I am not an advocate of diagnoses, however like most things they have their place (as does medication which can be a life saver/life enhancer for people with mental health issues). I am told by a client who had been diagnosed with schizotypal personality disorder that receiving a diagnosis gave validity to his unusual way of living and also helped him to navigate the often bewildering world of Centrelink. So I don’t dismiss diagnoses out of hand.

The gift of the wounding – as well as the pain

If I think about the Shadow of a Woman’s Wheel of Life, I am easily able to connect with the place where shadow may arise and this place on the wheel gives the ideas for treatment- we identify the wounding- that place where shadow is often born. And there is a gift of the wounding – as well as the pain. Where on the wheel might this wounding occur; where is the shadow born?
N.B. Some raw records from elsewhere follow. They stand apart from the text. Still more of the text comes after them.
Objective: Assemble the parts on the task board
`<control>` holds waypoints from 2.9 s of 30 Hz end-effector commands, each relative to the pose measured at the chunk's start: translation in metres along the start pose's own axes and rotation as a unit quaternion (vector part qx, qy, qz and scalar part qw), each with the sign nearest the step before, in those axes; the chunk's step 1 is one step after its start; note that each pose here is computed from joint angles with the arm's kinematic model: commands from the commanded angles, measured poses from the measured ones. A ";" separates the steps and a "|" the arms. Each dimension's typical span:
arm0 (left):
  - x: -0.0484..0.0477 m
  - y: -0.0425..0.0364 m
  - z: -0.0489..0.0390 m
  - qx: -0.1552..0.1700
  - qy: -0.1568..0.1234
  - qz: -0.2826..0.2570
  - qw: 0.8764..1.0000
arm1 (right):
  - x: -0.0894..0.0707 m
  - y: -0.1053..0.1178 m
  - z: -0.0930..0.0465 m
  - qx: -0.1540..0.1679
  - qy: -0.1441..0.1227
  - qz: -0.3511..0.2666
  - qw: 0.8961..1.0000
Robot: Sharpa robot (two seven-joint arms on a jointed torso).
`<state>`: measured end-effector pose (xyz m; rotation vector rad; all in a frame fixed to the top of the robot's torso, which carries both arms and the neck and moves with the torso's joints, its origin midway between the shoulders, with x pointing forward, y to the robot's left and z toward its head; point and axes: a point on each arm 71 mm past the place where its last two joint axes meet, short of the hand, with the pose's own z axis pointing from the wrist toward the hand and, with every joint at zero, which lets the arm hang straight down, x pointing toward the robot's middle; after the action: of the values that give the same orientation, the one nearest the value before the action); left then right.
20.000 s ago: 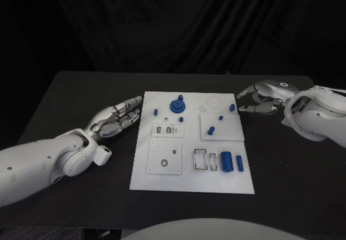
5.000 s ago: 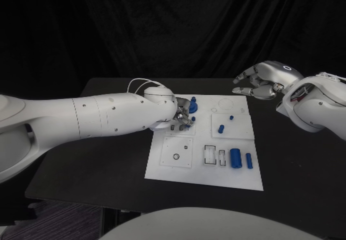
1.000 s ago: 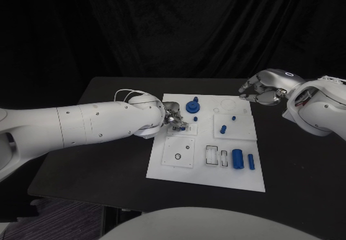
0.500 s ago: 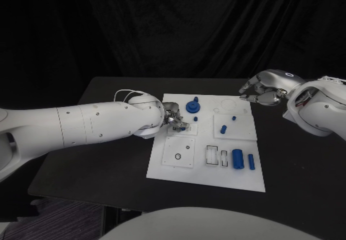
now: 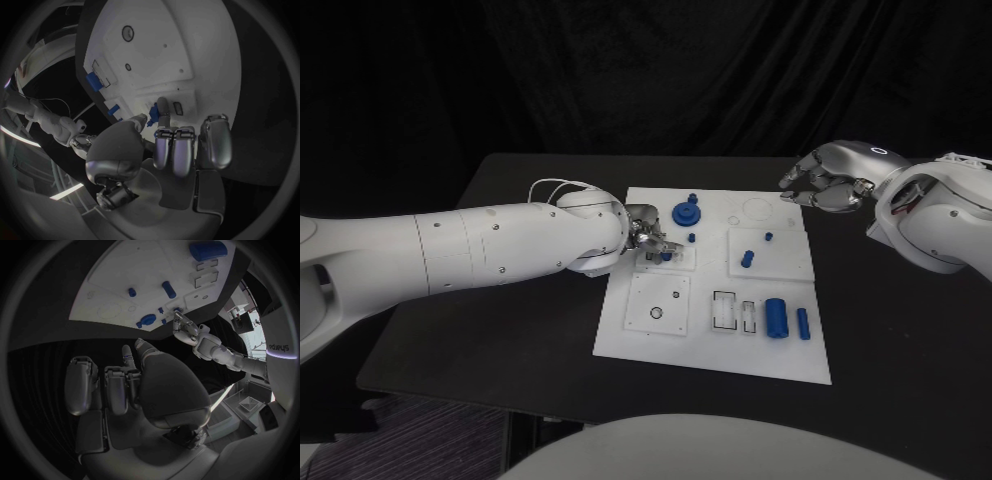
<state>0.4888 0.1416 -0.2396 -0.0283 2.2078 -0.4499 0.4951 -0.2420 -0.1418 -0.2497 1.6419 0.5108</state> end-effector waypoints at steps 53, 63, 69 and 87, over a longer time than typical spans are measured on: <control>0.0071 0.0002 0.0034 0.023 -0.003 -0.009 1.000 | 0.003 -0.004 -0.001 0.016 0.014 -0.001 1.000; -0.0014 -0.0017 -0.0034 0.059 -0.071 -0.032 0.995 | 0.003 -0.006 -0.002 0.019 0.013 -0.001 1.000; -0.0131 0.0009 -0.0134 0.081 -0.127 -0.027 0.988 | 0.002 -0.008 -0.004 0.022 0.011 -0.001 1.000; -0.0580 0.0228 -0.0130 0.006 -0.108 0.027 0.994 | 0.002 -0.010 -0.004 0.026 0.008 -0.002 1.000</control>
<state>0.5184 0.1773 -0.1925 -0.0426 1.9225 -0.4601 0.4955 -0.2512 -0.1442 -0.2319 1.6680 0.4787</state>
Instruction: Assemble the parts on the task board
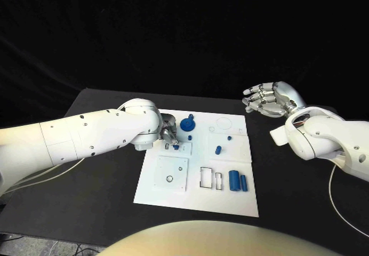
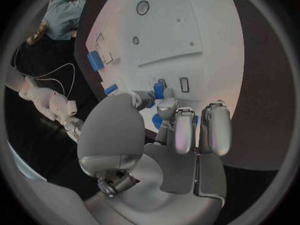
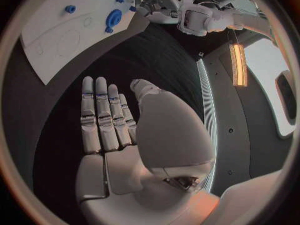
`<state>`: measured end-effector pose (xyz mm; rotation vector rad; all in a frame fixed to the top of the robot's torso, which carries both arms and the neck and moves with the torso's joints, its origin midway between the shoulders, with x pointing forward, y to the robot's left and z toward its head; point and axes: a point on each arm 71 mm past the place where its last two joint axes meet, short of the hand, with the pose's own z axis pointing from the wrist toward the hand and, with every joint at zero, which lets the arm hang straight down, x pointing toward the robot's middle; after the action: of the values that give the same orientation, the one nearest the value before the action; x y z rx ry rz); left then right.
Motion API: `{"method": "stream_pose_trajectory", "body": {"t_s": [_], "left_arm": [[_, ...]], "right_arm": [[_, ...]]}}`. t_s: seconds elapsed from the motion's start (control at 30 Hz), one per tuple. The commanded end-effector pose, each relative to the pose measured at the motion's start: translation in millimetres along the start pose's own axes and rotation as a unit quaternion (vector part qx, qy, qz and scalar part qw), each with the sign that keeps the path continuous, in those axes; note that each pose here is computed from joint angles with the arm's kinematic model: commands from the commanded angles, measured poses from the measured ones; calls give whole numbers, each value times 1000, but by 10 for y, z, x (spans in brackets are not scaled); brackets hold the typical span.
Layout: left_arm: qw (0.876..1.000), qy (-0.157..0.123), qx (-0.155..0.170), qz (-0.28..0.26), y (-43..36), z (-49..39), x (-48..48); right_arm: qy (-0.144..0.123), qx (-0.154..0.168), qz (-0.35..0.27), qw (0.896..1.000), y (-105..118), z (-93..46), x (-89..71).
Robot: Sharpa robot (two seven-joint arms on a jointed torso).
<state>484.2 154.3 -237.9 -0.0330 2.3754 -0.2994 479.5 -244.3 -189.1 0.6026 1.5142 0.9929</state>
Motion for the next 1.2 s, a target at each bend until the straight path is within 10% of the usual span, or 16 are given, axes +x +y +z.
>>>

I have identified a shadow for each of the Sabbats on a Woman’s Wheel of Life– and each of these locations gives us clues to the Healing possibilities. There also clues to healing wisdom held at the opposite point of the wheel…

  1. Samhain, the South West. A Crone transition. The Shadow Wounding: Ageing, Grief and Death. Healing Wisdom: Mulching, Dreaming, Resting, Relationship. (Opposite is Beltaine)
  2. Yule (Winter Solstice) in the South. Crone time. The Shadow Wounding: Chronic Pain, Loss and Unwelcome Change. Healing Wisdom: Planting the seeds, Conception, Acceptance, Empowerment. (Opposite is Litha)
  3. Imbolc (early spring) in the South East. Maiden time. The Shadow Wounding: Uncertain or damaged identity, eating disorders. Healing Wisdom: Nurturing the seedlings, Differentiation and Individuation. (Opposite is Lammas)
  4. Eostar (spring equinox) in the East. Maiden time. The Shadow Wounding: Purposelessness. Healing Wisdom: Growing the Seedlings, Celebration of goals and exploration. (Opposite is Mabon)
  5. Beltaine in the north east. The Lover. The first celebration of the Mother. The Shadow Wounding: the wounded feminine, issues of gender and sexuality. Healing Wisdom: Passion, Body movement, self love, attraction. (Opposite is Samhain)
  6. Litha (Summer Solstice) in the north. The Mother. The Shadow Wounding: Dysfunctional intimate relationships and family, emotional and physical abuse. Healing Wisdom: Communication, Listening skills, Discernment, Love. (opposite is Yule)
  7. Lammas (Lughnasad) in the north west. The Maga. Shadow Wound: Anxiety, Depression, Addictions. Healing Wisdom: Community and Connection, Harvest life experiences (Opposite is Imbolc).
  8. Mabon (Autumn Equinox) in the West. The Maga. The Shadow Wounding: Guilt and regrets. Societal views of Menopause. Healing Wisdom: Letting Go, Giving Back. (Opposite is Eostar)
  9. The Centre: Where all things come together- life and death, joy and sorrow. The Shadow Wounding: Trauma. Healing Wisdom: Connecting, relationship, empowerment. 

I celebrate the Sabbats with a dedicated group of women. The Shadow is never forgotten.

The Cyclic Wisdom of a Woman’s Wheel of life is the touchstone for the work I do in the world. How someone presents the “symptoms” of Shadow, gives me clues of where to offer their beginning in their healing work. 

I give gratitude to my wisdom lineage for the learnings that come through in this article. In particular, gratitude to Jane Hardwicke Collings of The School of Shamanic Womancraft, Glenys Livingstone of Pagaian Cosmology and Kathy Jones of the Glastonbury Goddess Temple.